Own Data Nobody Else Has
Original research is the one asset an AI content flood can't fake.
Anyone can publish a thousand opinion posts in an afternoon now, and plenty of sites already do. What nobody else can publish is a survey you actually ran, with real respondents, in the open, under your own name. AI can summarize what already exists. It cannot go collect 800 honest answers from real practitioners and hand you a number nobody else has. Run that survey once and you get a decent post for a season. Run it every year, same core questions, same month, and you get a citable asset that compounds, because every blogger, journalist, and AI answer chasing a stat on your topic eventually has to credit whoever asked first.

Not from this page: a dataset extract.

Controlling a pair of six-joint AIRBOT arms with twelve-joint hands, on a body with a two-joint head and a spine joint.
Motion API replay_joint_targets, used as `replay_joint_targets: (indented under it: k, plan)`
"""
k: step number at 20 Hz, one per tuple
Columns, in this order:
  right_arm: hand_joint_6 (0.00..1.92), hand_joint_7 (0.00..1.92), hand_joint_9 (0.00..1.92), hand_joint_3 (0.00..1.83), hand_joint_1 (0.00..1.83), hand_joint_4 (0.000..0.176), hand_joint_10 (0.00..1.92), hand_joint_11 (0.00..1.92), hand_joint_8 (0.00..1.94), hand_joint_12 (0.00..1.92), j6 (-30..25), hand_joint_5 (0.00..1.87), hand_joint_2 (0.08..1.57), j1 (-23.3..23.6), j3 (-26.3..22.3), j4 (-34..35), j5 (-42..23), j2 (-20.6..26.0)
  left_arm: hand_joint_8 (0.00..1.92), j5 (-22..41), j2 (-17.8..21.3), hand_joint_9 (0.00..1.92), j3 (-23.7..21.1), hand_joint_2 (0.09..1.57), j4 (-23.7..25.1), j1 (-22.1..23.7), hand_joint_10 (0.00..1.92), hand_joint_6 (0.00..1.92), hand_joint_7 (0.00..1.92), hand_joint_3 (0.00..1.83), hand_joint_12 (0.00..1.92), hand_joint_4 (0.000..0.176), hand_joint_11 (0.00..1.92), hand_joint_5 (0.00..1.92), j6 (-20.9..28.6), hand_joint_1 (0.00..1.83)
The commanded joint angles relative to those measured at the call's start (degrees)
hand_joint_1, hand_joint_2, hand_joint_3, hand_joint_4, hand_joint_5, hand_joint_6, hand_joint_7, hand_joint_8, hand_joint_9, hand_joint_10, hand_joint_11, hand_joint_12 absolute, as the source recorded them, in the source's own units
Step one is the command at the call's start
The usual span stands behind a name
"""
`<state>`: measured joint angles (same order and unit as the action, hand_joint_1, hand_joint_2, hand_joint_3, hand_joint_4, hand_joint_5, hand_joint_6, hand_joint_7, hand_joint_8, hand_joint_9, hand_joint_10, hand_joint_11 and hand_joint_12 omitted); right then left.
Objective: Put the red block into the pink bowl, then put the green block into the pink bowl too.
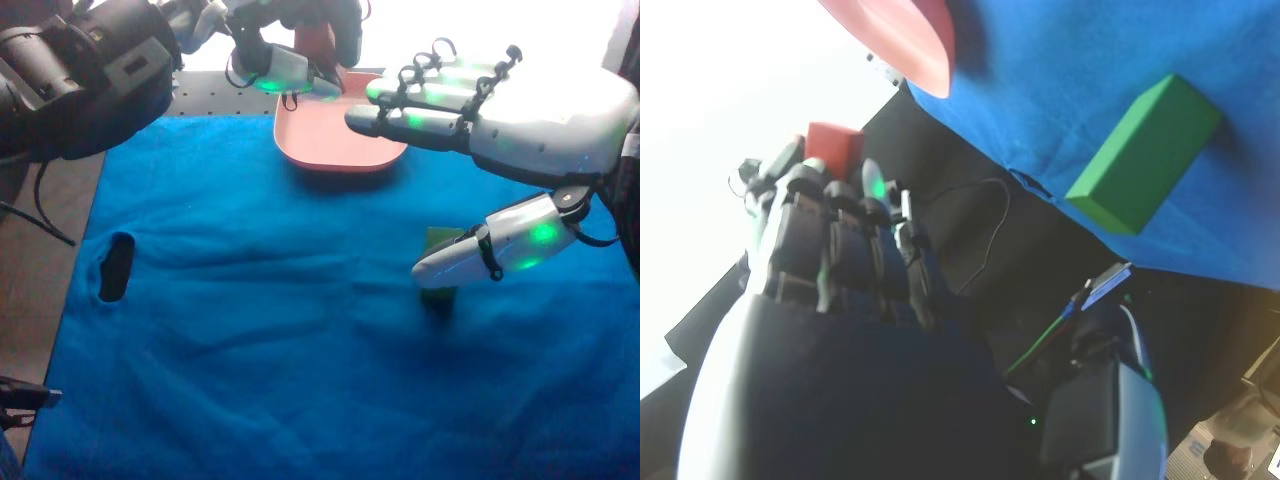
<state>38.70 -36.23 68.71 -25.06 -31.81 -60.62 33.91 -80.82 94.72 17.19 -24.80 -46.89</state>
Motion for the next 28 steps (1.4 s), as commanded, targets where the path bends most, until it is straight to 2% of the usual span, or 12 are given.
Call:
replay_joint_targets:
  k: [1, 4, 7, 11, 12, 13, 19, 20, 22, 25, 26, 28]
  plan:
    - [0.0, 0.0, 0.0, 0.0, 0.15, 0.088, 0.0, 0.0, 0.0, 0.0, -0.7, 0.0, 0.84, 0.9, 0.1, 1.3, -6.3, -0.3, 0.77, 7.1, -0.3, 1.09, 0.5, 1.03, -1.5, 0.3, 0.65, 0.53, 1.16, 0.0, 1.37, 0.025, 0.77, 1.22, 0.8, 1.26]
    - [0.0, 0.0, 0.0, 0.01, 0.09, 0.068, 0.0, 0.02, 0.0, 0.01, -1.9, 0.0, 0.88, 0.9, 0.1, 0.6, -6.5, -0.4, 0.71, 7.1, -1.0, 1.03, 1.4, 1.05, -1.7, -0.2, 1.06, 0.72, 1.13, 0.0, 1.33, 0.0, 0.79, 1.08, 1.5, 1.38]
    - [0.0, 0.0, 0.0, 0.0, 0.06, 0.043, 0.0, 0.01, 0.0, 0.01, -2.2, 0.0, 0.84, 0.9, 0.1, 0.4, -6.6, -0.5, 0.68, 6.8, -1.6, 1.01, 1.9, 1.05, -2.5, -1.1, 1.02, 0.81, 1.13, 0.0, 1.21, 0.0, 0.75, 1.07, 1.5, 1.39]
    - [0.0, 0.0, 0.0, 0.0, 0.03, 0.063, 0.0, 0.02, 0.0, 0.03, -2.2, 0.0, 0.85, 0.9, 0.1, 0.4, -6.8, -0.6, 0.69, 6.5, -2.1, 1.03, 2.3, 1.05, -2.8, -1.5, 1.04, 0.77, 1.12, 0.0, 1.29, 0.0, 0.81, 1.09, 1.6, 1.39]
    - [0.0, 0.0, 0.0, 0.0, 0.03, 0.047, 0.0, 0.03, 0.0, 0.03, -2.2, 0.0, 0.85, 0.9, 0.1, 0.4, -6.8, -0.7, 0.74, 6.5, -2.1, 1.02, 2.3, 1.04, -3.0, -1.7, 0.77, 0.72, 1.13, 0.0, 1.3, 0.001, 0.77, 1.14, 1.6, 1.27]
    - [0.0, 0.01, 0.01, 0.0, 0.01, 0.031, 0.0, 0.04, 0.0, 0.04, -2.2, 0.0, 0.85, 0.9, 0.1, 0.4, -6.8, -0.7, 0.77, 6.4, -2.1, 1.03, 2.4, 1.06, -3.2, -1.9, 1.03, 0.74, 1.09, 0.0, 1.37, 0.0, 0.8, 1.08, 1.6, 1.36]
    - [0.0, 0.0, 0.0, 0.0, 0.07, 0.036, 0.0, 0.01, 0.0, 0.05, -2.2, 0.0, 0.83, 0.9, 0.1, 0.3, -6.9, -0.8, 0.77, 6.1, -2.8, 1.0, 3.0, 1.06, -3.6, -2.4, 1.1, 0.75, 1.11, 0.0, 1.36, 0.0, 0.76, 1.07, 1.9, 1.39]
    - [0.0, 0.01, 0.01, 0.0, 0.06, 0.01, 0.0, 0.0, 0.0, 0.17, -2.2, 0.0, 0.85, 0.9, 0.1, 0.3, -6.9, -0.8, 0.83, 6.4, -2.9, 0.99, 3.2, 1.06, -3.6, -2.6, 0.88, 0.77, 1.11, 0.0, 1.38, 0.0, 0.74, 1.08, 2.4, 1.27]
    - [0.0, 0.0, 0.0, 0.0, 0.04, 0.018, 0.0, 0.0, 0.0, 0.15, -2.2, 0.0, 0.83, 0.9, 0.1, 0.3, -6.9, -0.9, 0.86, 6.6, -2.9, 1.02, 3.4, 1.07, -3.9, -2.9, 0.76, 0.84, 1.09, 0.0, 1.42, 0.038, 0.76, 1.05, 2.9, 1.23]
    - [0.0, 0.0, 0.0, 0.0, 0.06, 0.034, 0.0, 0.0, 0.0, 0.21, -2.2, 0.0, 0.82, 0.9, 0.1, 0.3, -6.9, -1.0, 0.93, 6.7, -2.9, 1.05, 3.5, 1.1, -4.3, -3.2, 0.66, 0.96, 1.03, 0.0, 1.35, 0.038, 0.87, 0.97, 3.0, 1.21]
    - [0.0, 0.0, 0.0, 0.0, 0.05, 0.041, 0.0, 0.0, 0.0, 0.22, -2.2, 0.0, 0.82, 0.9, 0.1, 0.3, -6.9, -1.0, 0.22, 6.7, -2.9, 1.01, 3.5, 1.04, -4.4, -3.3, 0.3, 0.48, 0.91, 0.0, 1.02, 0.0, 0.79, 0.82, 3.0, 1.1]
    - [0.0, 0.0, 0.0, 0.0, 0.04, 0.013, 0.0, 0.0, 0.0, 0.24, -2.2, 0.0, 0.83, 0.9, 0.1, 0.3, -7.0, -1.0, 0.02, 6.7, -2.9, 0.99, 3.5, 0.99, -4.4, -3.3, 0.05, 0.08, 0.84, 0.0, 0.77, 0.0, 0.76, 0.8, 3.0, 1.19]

What to do: Pick one question your market actually argues about, then field a real survey of practitioners once a year, same core questions, same month, so year-over-year comparisons become part of the story. Publish the raw findings in the open with your methodology and respondent count stated plainly, and put a one-line request to cite the source at the bottom.
Why it works: Nobody backlinks to an opinion, but every writer covering your topic needs a number to point at, and a recurring named survey is built to be that number.

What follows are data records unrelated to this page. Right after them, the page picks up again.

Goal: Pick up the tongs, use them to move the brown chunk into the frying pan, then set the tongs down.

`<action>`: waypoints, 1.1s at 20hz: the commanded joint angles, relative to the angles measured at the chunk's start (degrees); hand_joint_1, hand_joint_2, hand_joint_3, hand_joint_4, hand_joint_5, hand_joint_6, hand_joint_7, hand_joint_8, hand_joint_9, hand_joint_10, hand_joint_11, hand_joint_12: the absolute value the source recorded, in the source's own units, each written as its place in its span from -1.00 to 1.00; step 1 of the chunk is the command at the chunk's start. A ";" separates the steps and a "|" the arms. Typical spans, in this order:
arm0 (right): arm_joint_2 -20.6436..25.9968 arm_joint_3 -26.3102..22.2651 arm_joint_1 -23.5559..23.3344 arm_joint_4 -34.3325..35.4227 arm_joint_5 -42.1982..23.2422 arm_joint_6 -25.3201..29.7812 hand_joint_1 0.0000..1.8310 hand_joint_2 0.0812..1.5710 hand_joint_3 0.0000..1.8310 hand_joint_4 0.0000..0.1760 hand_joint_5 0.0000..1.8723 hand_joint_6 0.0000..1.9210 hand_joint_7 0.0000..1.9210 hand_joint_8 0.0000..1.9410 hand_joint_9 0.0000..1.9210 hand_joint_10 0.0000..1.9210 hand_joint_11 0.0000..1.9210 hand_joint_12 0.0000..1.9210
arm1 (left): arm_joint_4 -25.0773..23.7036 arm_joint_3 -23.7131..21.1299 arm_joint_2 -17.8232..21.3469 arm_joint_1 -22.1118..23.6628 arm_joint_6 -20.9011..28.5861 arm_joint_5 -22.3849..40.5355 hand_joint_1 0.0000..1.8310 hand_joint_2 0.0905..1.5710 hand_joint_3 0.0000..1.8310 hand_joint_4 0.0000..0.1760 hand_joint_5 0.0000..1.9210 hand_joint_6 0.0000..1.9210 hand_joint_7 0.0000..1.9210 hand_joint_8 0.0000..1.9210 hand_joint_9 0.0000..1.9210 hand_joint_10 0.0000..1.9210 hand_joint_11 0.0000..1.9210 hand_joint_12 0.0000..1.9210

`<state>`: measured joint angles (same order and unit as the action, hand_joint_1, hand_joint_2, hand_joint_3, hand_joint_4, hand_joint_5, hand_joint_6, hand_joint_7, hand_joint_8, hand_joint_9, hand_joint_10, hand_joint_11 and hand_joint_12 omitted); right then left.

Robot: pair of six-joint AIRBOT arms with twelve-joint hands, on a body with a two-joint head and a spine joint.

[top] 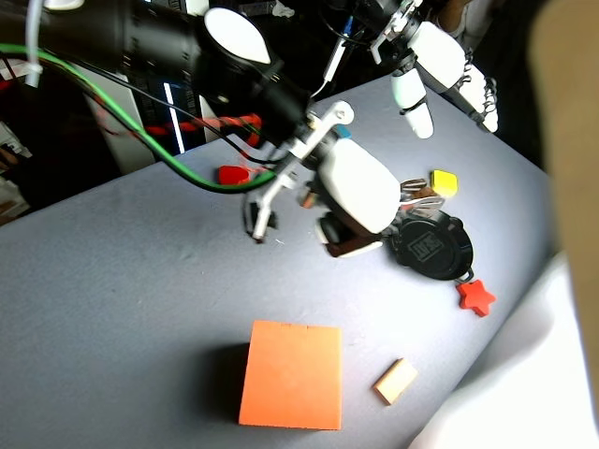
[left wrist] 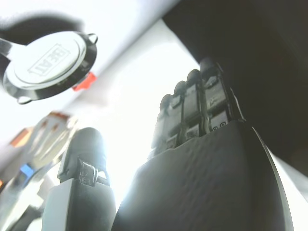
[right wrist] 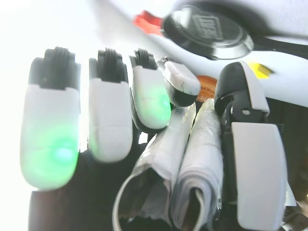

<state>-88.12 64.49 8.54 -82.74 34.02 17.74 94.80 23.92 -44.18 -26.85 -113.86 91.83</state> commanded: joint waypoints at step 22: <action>-8.86 14.37 6.56 -23.71 -1.73 11.01 -0.57 0.76 -1.00 -1.00 -0.20 0.00 -0.01 0.09 -0.09 0.41 -0.25 0.76 | -4.88 0.14 -0.36 0.00 0.11 4.40 -0.75 0.67 -1.00 -0.73 -0.97 -1.00 -0.93 -1.00 -0.93 -1.00 -1.00 -0.70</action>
<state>-97.34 78.96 15.62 -103.33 29.93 28.86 94.76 23.92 -44.77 -27.07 -113.73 92.01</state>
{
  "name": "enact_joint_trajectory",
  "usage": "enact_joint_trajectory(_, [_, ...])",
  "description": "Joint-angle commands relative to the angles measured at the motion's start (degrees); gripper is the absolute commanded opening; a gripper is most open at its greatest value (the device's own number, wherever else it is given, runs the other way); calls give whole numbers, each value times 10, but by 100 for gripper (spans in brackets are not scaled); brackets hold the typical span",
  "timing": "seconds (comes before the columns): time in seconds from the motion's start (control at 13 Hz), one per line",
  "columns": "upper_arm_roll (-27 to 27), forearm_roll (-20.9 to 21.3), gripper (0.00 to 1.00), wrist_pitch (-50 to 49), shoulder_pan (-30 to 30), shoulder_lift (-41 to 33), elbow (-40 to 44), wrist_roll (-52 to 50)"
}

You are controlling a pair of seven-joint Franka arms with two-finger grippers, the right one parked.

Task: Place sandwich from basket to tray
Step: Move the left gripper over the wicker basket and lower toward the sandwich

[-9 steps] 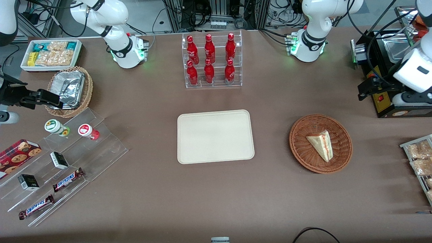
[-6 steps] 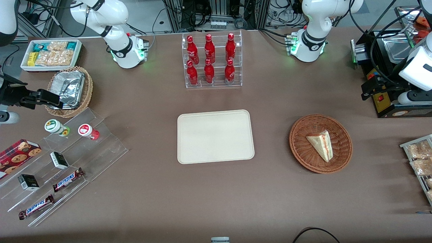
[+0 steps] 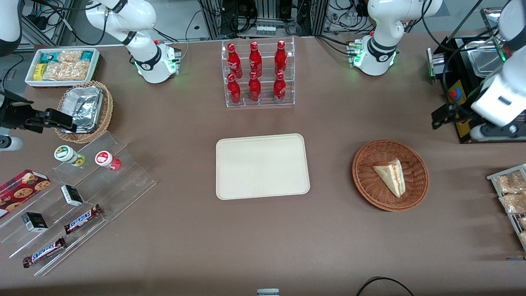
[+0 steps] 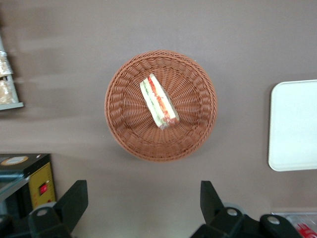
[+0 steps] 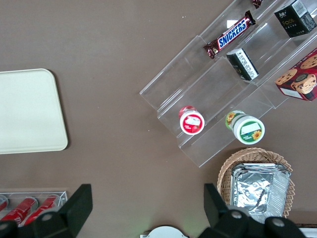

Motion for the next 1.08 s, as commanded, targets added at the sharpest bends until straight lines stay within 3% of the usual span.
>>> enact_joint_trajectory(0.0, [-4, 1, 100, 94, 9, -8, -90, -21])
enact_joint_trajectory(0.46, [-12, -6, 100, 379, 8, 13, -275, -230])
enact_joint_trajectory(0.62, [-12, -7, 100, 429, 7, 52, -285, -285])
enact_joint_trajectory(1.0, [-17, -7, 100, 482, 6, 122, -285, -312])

Example: Andy Crestodina's Orbit Media Studios has run its Annual Blogger Survey every year since 2014. The 2025 edition, published as the 12th Annual Blogger Survey, polled 808 content marketers, pushing the all-time count past 12,971 respondents across 12 straight years, and the report closes with a plain request to cite the source.
Walk it through
I opened the live report in July 2026. Here is exactly what's sitting on the page today.
1. Open the report and read the framing before the first stat.
open "https://www.orbitmedia.com/blog/blogging-statistics/"
The headline does the positioning work before a single number loads.
![Orbit Media's blog headlined "[New Research] The 12th Annual Blogger Survey: What Content Works in 2025?" with Andy Crestodina's byline photo and opening paragraph](/images/books/growth-365/seo/own-data-nobody-else-has/01-survey-page.png)
"The 12th Annual Blogger Survey." Twelve straight editions, sitting right in the headline, doing the trust-building before you've read a single chart. Crestodina's opening paragraph explains the whole origin plainly, ask enough content marketers the same questions and you can answer things about the industry nobody else has bothered to measure. One idea, run twelve years in a row, off the same URL.
2. Check what the report asks of anyone who uses its numbers.
Scroll to the bottom of the full report and you'll find one line, repeated every edition: "All we ask is that you cite this original source." That single sentence is doing more link-building work than most companies' entire outreach budget. Anyone who wants the average-word-count stat for their own post gets the citation handed to them, and told exactly what to type.
3. Confirm the recurrence is real, not a one-time relaunch.
Search for the survey by name and the results span most of its run, not just this year. Convince & Convert covered it, so did Heidi Cohen and Search Engine Journal and Content10x, and marketers thank Crestodina by name on LinkedIn the week each new edition drops. Different years, different writers, same source getting the citation every single time. That's what a durable link asset looks like from the outside, a decade of independent sites doing your outreach for you because you handed them a number worth citing.
The read
- The format is the moat. Anyone can write about blogging trends once. Almost nobody commits to fielding the same core questions, in the same month, for over a decade. That consistency is the actual asset, not the topic.
- The ask is the outreach. One line at the bottom of the report turns every reader who wants to use a stat into an unpaid promoter, because crediting the source is the only honest way to use the number.
- Compounding beats clever. A single opinion post gets one shot at ranking and one shot at getting shared. A recurring survey gets a fresh shot every year, off the same URL, with all the old citations still pointing at it.
Steal it
Pick a question your own market fights about that you're actually positioned to answer with data, not another opinion. If you run a product, you likely already have usage numbers nobody else has, time to first value, feature adoption, churn by plan tier. If you don't have product data to mine, survey your own customers or your niche's practitioners, publish the raw numbers with your methodology and sample size stated in the open, and put the citation request at the bottom the way Orbit Media does. Then run it again next year on the same schedule, because the second and third editions are what turn a post into a franchise.
Once you're the one getting cited, expect a competitor to try the same play in your category. Keep the core questions stable enough that year-over-year comparisons stay valid, but add one or two new questions each cycle so there's always a fresh headline to promote it with. And check twice a year whether someone else has launched a "state of X" survey in your space first. Being first to ask gets you cited by default, but only if you keep shipping the report on schedule.
Gotchas
- A small sample kills your credibility, not your effort. 808 respondents reads as research. Twenty-three responses from a rushed form reads as a blog post pretending to be research. If you can't hit a meaningful sample, say so plainly or wait a cycle.
- The first edition earns almost nothing. Nobody cites a survey with no track record yet. Budget for running this at a loss for a couple of cycles before the compounding shows up in your backlink profile.
- Honest caution: a recurring survey is a standing commitment, not a campaign. Miss a year and you lose the "since 2014" line that makes the whole thing credible. If you can't guarantee you'll run it again on schedule, don't brand it as annual in the first place.